Creating a Network Policy:

apiVersion: networking.k8s.io/v1
kind: NetworkPolicy
metadata:
  name: my-network-policy
spec:
  podSelector:
    matchLabels:
      app: my-app
  policyTypes:
  - Ingress
  ingress:
  - from:
    - ipBlock:
        cidr: 172.17.0.0/16

Note: Requires a Network Policy Controller to be running in the cluster.

Common Commands:

  • kubectl get networkpolicies: List all network policies.
  • kubectl describe networkpolicy <networkpolicy-name>: Get details about a specific network policy.

DNS

Service Discovery: Kubernetes provides internal DNS resolution so pods can discover services by their DNS name.

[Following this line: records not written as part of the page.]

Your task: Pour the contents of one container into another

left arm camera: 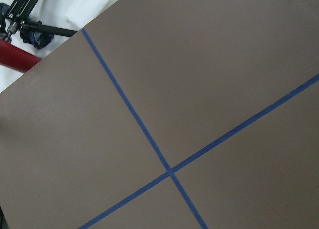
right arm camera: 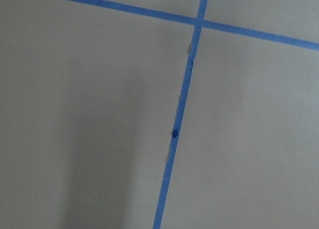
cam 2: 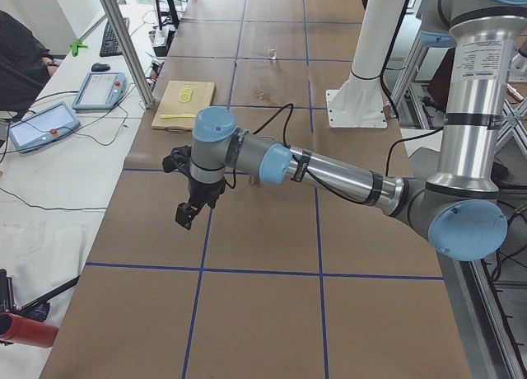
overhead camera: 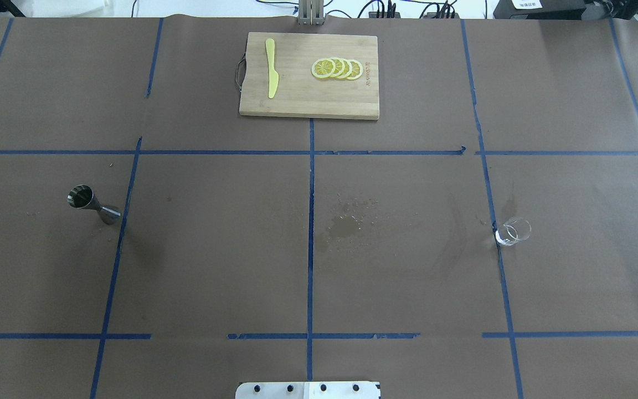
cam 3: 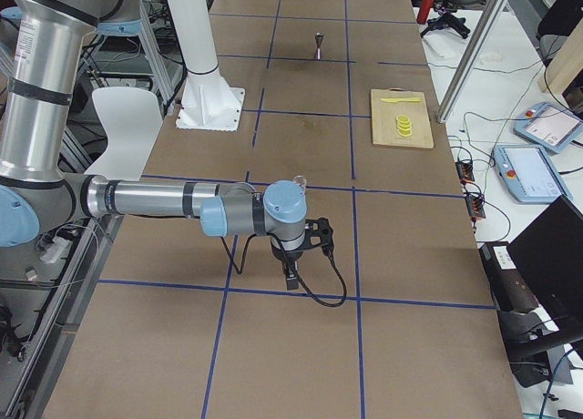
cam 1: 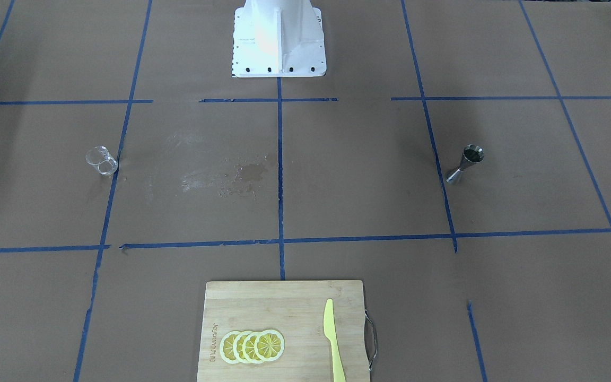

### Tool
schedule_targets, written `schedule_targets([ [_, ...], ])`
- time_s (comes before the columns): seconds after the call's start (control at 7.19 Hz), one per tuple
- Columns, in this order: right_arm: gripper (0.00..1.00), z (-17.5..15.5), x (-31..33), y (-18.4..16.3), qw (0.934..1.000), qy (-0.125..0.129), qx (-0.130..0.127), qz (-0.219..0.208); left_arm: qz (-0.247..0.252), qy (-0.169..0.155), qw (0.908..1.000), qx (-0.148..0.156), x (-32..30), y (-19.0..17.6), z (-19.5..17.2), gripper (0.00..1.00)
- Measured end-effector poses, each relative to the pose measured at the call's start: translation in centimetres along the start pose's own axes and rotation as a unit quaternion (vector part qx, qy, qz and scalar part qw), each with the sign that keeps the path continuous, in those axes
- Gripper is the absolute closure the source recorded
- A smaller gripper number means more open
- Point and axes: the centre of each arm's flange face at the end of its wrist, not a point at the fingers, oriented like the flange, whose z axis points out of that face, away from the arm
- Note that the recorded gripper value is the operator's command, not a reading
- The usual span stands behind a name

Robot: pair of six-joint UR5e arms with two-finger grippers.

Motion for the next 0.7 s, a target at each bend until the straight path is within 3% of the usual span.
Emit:
schedule_targets([
  [0.28,0.00,-0.5,1.8,1.0,0.9995,-0.023,0.000,0.023,-0.031,0.035,0.9987,-0.022,-2.4,2.4,3.0,0.00],
  [0.7,0.00,-0.8,3.7,2.5,0.9986,-0.020,0.008,0.049,-0.065,0.055,0.9951,-0.051,-3.9,6.6,6.6,0.00],
])
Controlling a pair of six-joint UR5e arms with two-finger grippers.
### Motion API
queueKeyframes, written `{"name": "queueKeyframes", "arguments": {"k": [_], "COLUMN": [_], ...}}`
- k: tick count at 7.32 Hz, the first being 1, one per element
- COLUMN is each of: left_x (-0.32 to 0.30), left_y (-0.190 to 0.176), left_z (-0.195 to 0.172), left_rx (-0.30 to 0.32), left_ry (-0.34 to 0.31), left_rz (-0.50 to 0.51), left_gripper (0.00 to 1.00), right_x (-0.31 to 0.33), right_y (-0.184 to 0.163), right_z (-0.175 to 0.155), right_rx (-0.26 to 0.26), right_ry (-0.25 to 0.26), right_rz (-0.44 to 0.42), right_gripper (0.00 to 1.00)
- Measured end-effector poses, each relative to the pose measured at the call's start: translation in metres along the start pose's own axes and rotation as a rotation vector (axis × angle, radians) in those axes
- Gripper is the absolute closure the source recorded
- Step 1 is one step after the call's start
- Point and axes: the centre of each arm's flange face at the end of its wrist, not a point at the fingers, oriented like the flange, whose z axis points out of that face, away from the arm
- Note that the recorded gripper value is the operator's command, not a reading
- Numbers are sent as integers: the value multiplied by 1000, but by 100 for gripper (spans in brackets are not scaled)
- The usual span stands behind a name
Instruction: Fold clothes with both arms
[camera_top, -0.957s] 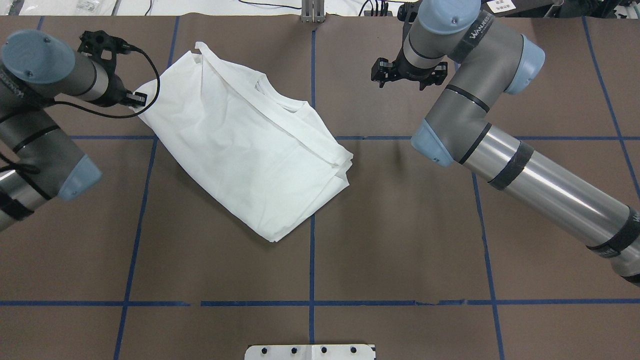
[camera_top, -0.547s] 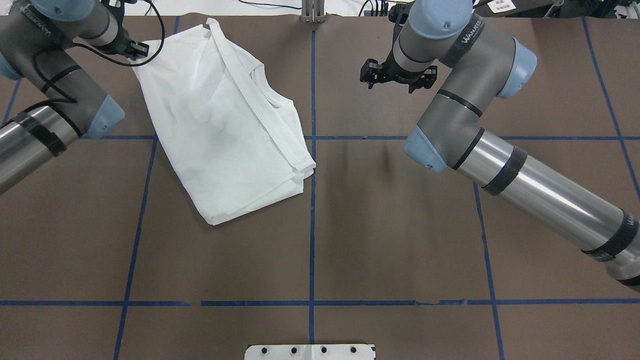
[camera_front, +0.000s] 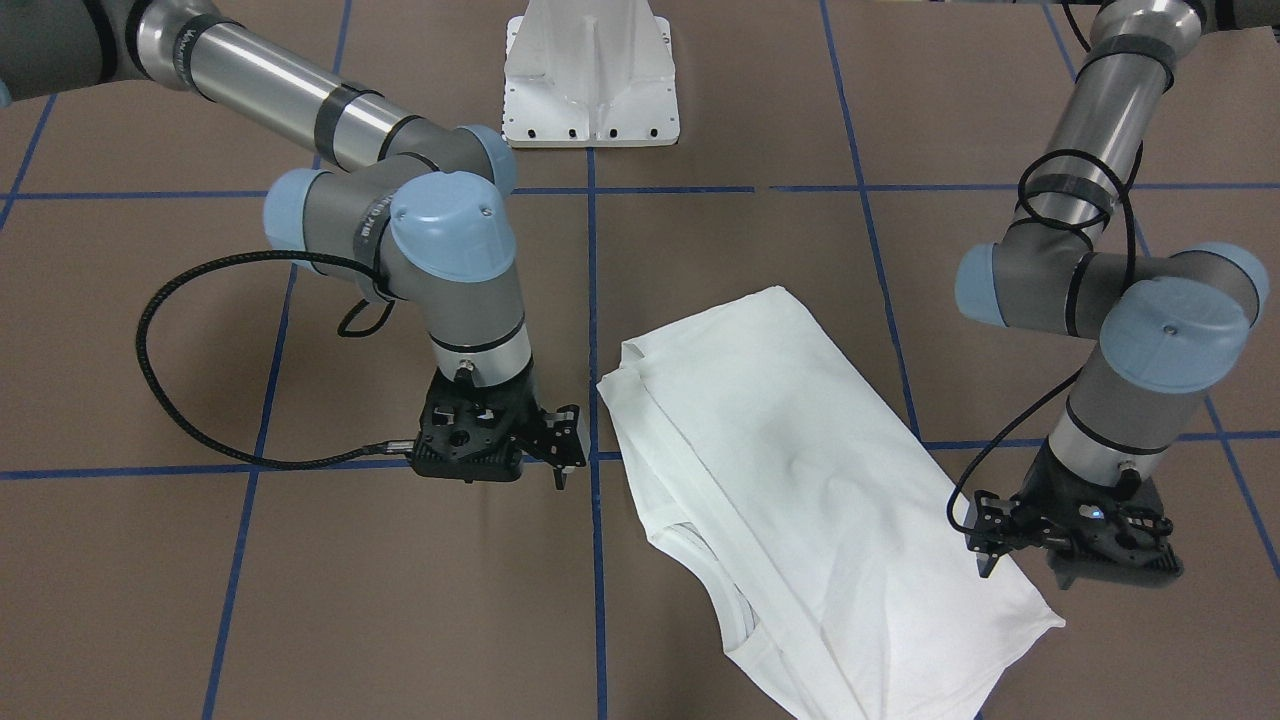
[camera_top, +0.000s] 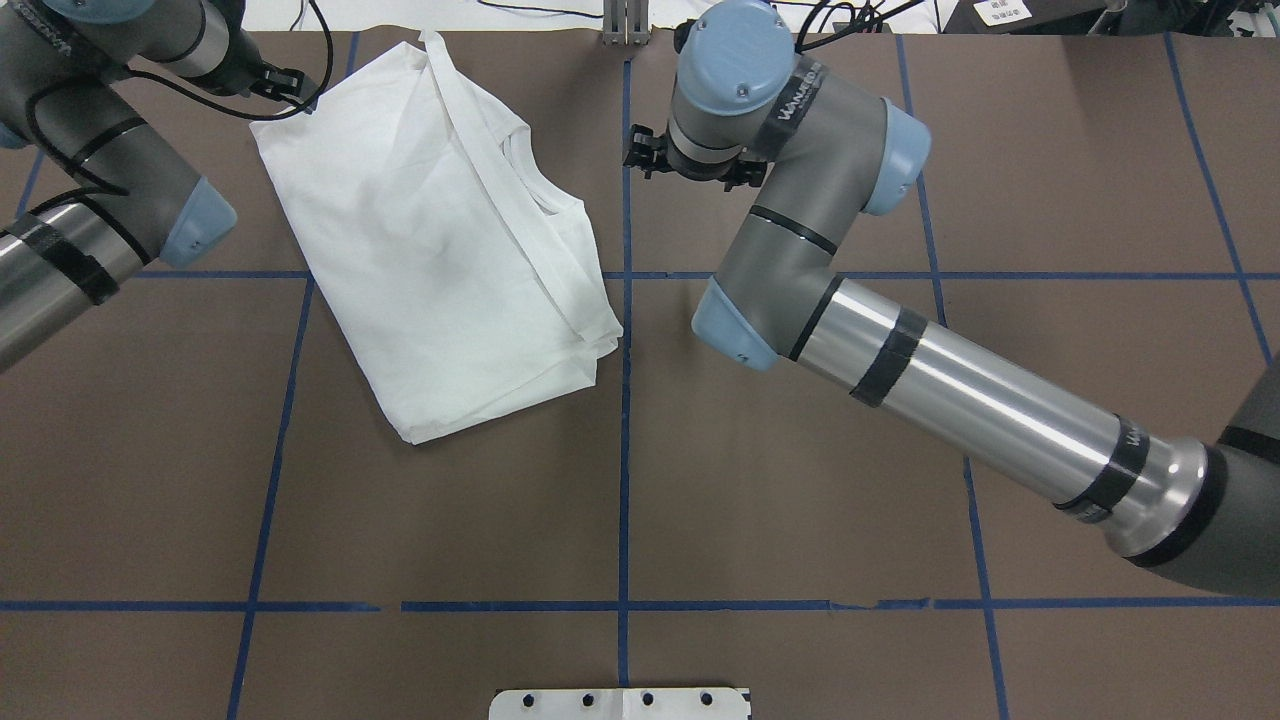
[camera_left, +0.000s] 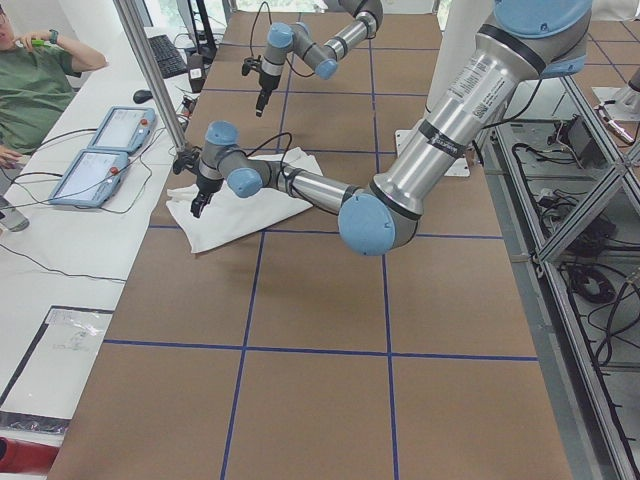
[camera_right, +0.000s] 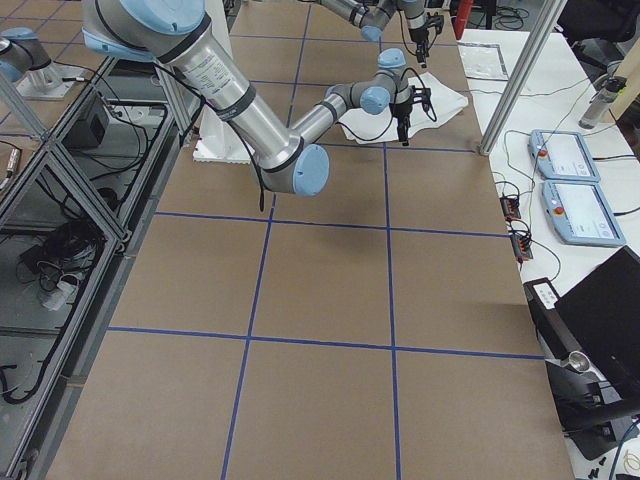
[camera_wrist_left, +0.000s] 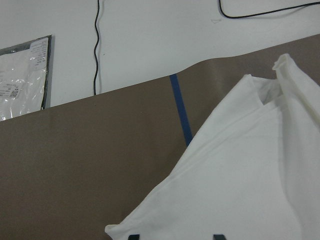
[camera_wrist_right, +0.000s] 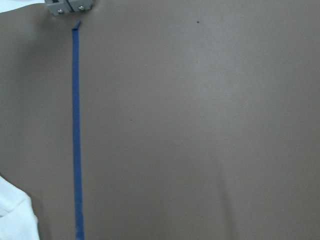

  • Pods can reach services using <service-name>.<namespace>.svc.cluster.local.

Example: A service named my-service in the default namespace can be accessed from within the cluster at my-service.default.svc.cluster.local.

Advanced Topics

Helm

Definition: A package manager for Kubernetes, allowing you to define, install, and upgrade even the most complex Kubernetes application.

  • Helm uses charts, which are packages of pre-configured Kubernetes resources.

Common Commands:

  • helm install <release-name> <chart-name>: Install a chart.
  • helm upgrade <release-name> <chart-name>: Upgrade a release.
  • helm uninstall <release-name>: Uninstall a release.
  • helm list: List all releases.

Operators

Definition: Operators are software extensions to Kubernetes that manage applications and their components.

  • Operators automate tasks such as deployment, scaling, backups, and upgrades.

Key Concepts: Operators leverage Kubernetes’ extensibility to define custom resources and controllers that implement application-specific logic.

Troubleshooting

Common Issues and Commands:

  • Pod Failing to Start:
    • kubectl describe pod <pod-name>: Check events for errors.
    • kubectl logs <pod-name> -c <container-name>: View container logs.
  • Service Not Accessible:
    • kubectl get endpoints <service-name>: Verify endpoints are configured correctly.
    • kubectl describe service <service-name>: Check service configuration.
  • Node Issues:
    • kubectl get nodes: Check node status.
    • kubectl describe node <node-name>: Get node details.